Так называемые национальные организации возникали не только в районах с преобладающим нерусским населением. Так, В Нижегородской губернии в соответствии с левой модой тех дней в марте был создан мусульманский социалистический комитет{2419}
, и лишь в апреле в Канавине появился Нижегородский губернский мусульманский комитет, в отличие от первого сосредоточившийся на проблемах культурно-национальной автономии{2420}. 30 марта в Кургане на съезде местных мусульман был учрежден мусульманский комитет, призванный контактировать с другими мусульманскими организациями и готовиться к выборам в Учредительное собрание. В сентябре губернское мусульманское правление возникло в Пензе{2421}.Здесь подобные организации скорее служили стабилизации ситуации. В регионах с преобладанием нерусского населения случалось наоборот.
4. Политические партии: иллюзии и возможности
В результате революции Петроградский Совет получал известные политико-управленческие права, не располагая при этом никакими оперативными возможностями. Преувеличивались и его политические возможности. То же самое можно сказать о политических партиях. Психологически все они, кроме крайне левых, были настроены на работу в полулегальных условиях воздух свободы, как ни парадоксально, был для них губителен.
В сущности, вся партийно-политическая система, возникшая в условиях самодержавия, стала теперь работать на самоуничтожение в силу имманентной внутренней агрессивности. С другой стороны, интеллигентская политическая культура все более основательно расходилась с политической культурой народа.
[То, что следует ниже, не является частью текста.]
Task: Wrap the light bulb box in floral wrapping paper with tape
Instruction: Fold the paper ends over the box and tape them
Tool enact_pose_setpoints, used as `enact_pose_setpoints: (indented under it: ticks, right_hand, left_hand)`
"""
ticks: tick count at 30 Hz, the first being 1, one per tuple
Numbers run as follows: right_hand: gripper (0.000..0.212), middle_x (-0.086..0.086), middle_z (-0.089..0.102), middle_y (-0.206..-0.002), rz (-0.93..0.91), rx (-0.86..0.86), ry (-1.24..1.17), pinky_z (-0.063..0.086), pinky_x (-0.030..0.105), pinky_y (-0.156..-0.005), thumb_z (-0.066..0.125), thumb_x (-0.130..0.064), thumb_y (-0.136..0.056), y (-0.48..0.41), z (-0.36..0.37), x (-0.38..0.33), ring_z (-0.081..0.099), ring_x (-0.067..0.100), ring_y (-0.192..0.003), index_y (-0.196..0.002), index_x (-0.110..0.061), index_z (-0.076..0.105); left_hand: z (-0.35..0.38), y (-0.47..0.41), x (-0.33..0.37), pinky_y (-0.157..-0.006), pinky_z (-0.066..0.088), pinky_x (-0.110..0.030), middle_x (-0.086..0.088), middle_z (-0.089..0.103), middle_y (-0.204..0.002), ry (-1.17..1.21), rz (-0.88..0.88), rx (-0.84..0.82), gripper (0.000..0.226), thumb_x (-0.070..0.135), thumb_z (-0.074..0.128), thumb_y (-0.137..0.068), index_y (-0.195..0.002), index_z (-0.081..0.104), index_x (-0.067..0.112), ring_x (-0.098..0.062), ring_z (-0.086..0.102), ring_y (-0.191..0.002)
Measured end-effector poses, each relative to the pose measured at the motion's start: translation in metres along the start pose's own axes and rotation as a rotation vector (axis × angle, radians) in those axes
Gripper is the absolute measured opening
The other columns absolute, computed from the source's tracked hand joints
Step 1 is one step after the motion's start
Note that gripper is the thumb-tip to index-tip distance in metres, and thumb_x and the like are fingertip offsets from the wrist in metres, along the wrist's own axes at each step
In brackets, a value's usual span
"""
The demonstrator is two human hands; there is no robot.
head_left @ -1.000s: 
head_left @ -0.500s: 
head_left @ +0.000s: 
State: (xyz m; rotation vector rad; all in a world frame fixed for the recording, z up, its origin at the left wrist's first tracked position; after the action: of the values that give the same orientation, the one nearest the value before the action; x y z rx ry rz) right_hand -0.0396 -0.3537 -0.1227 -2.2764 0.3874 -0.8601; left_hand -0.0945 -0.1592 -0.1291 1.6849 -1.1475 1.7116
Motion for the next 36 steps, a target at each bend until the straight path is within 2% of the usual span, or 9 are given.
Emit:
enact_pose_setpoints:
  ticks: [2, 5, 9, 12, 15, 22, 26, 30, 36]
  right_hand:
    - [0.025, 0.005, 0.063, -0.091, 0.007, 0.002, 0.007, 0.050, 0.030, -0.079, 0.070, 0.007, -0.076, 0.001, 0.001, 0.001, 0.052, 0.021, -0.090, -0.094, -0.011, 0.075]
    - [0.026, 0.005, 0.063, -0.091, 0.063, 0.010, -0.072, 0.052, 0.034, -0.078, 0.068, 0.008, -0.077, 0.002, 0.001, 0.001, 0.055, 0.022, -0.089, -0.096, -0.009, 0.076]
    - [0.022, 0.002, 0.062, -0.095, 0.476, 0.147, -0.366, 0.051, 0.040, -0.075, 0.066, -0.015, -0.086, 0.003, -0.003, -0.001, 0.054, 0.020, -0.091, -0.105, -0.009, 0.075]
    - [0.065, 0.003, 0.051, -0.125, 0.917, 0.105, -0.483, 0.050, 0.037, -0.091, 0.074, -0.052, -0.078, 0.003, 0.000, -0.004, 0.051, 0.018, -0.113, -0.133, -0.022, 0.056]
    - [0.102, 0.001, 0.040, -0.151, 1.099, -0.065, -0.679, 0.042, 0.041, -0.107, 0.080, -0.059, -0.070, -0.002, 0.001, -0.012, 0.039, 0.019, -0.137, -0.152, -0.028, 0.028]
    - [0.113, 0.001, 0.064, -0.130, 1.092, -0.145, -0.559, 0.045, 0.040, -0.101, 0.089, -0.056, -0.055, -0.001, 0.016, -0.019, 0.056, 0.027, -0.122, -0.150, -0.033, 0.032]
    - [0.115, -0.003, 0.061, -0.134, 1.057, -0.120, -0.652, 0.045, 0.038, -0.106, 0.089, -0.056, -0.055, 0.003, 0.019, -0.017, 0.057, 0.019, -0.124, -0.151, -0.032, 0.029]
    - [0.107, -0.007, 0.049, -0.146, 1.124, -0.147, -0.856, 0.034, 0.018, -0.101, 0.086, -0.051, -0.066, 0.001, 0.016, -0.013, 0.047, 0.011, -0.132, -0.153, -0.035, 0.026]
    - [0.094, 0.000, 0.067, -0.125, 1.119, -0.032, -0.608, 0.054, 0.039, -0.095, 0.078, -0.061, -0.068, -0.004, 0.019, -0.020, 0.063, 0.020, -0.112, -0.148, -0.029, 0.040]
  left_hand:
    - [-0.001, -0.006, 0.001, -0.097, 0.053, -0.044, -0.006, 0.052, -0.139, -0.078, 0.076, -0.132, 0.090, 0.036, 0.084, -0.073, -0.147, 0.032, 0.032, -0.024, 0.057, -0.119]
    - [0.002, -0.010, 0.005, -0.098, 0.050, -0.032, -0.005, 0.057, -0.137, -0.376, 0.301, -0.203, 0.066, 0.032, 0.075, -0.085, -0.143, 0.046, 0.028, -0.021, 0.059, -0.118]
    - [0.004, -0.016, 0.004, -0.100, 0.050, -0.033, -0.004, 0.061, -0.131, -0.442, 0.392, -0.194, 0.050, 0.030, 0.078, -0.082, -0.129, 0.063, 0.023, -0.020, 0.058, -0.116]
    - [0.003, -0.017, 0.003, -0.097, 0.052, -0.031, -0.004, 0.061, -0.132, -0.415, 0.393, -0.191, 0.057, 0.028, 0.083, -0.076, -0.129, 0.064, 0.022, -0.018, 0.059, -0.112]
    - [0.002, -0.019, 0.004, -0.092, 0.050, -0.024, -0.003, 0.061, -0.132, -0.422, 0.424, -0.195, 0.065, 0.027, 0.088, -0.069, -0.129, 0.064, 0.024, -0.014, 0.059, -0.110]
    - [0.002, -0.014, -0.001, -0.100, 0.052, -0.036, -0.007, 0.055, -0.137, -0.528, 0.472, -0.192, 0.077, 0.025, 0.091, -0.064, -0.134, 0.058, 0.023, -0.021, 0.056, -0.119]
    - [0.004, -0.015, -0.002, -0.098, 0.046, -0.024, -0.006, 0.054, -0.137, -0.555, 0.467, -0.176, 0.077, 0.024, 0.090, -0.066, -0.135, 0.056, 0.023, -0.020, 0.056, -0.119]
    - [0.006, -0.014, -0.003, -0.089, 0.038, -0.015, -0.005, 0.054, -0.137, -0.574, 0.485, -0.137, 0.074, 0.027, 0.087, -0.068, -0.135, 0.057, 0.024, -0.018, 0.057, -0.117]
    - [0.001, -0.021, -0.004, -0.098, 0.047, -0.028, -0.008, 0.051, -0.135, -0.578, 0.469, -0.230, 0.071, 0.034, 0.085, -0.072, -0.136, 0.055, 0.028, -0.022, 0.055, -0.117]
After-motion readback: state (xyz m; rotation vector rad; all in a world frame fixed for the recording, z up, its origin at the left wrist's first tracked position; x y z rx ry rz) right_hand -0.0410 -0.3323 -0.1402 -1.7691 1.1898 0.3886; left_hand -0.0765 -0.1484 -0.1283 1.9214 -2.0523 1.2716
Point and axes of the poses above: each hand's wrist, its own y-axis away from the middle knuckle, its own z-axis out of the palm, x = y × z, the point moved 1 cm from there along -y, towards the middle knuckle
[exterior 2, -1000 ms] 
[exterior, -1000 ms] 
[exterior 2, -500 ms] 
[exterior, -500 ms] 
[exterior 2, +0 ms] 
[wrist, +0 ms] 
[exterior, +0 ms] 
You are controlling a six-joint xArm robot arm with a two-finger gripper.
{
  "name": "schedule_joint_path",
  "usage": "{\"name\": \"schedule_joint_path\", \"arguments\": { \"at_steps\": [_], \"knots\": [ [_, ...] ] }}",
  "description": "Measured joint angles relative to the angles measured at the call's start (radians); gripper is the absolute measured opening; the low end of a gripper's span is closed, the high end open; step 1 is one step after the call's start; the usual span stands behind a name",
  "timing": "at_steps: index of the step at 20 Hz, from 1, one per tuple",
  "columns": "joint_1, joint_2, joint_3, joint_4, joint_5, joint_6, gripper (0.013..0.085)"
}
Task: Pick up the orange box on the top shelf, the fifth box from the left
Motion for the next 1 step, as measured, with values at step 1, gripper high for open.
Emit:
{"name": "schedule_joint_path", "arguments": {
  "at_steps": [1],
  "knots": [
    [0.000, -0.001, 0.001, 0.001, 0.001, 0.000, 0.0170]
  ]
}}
Самой «опоздавшей» из крупных партий оказались октябристы, чья программа предусматривала сохранение самодержавия. Партия продолжила свое существование лишь в лице отдельных политиков. Особой удачливостью они не отличались. Гучков, став военным министром, не смог ничего противопоставить приказу № 1. Не сумел он 6 марта противостоять и социалистам из Исполкома Петроградского Совета по вопросу о правах солдат и введении выборного начала в армии. Ему пришлось ограничиться обращением к населению, в котором он указал на препятствия, созданные в его работе. Большевистская «Правда», сохранявшая пока весьма умеренные позиции, тем не менее поспешила указать, что военный министр рекомендует солдатам забыть о завоеваниях революции и подкапывается под политиков из Совета{2422}
. Механизм политического раздора начал раскручиваться.Кадеты, оказавшись во власти, ощущали себя неуверенно. В начале апреля Милюков пригласил своих товарищей по партии в свои министерские апартаменты. А.В. Тыркова писала, что люди ее окружения чувствовали себя, как будто «по ошибке попали в ненадлежащее место» и «невольно спрашивали друг друга — надолго ли это?» Люди, вышедшие из авторитарной политической «стабильности», не умели действовать в условиях революции. По словам Ф. Степуна, кадеты были до такой степени западниками-позитивистами, что никак не хотели считаться в своей реальной политике с «таким невесомым фактором, как нравственно-религиозное убеждение простого народа», его «понимание революции как миротворческой силы»{2423}
.Переложить политические страсти тех дней на правовую основу, способную стабилизировать ситуацию, было невозможно. Между тем кадетские юристы, во главе с Ф.Ф. Кокошкиным, возглавлявшим Особую комиссию по выработке избирательного закона, занялась именно этим. Исходя из веры в непреложность правовых идеалов, комиссия Кокошкина готова была даже даровать активные избирательные права экс-самодержцу. Понадобилось вмешательство Керенского, чтобы отменить то, чего народ не мог принять{2424}
. Сторонники юридической буквы демократии с треском провалили робкое предложение о временной отмене принципа несменяемости судей{2425}. До Февраля против этого принципа выступали только правые, полагавшие, что он противоречит духу самодержавия. Теперь о том же заговорили социалисты.Наиболее популярной партией после Февраля неожиданно стали эсеры. По некоторым данным, их численность в 1917 г. достигла 300 тыс. Популярность эсеров была связана не только с их имиджем «заступников народа» и «крестьянской» партии. А. Белый уверял в наличии глубинной связи между эсерами и сектантами: благодаря общению с ними многие социалисты-революционеры были настроены «мистически и религиозно»{2426}
. Действительно, иной раз создавалось впечатление, что ими двигала убежденность, сравнимая с сектантской.Лидер эсеров В.М. Чернов, как «циммервальдец», бывший противником оборонческого курса, все же полагал, что в России «империализма в строгом, научном смысле слова нет», природа ее захватнических устремлений «примитивная», а потому надо стремиться к отказу от гегемонистских притязаний и созданию братского союза народов России на основе свободной федерации{2427}
. В условиях революции нет ничего более нелепого, чем межеумочная позиция. Большинство политиков вдобавок к этому еще и постоянно колебались.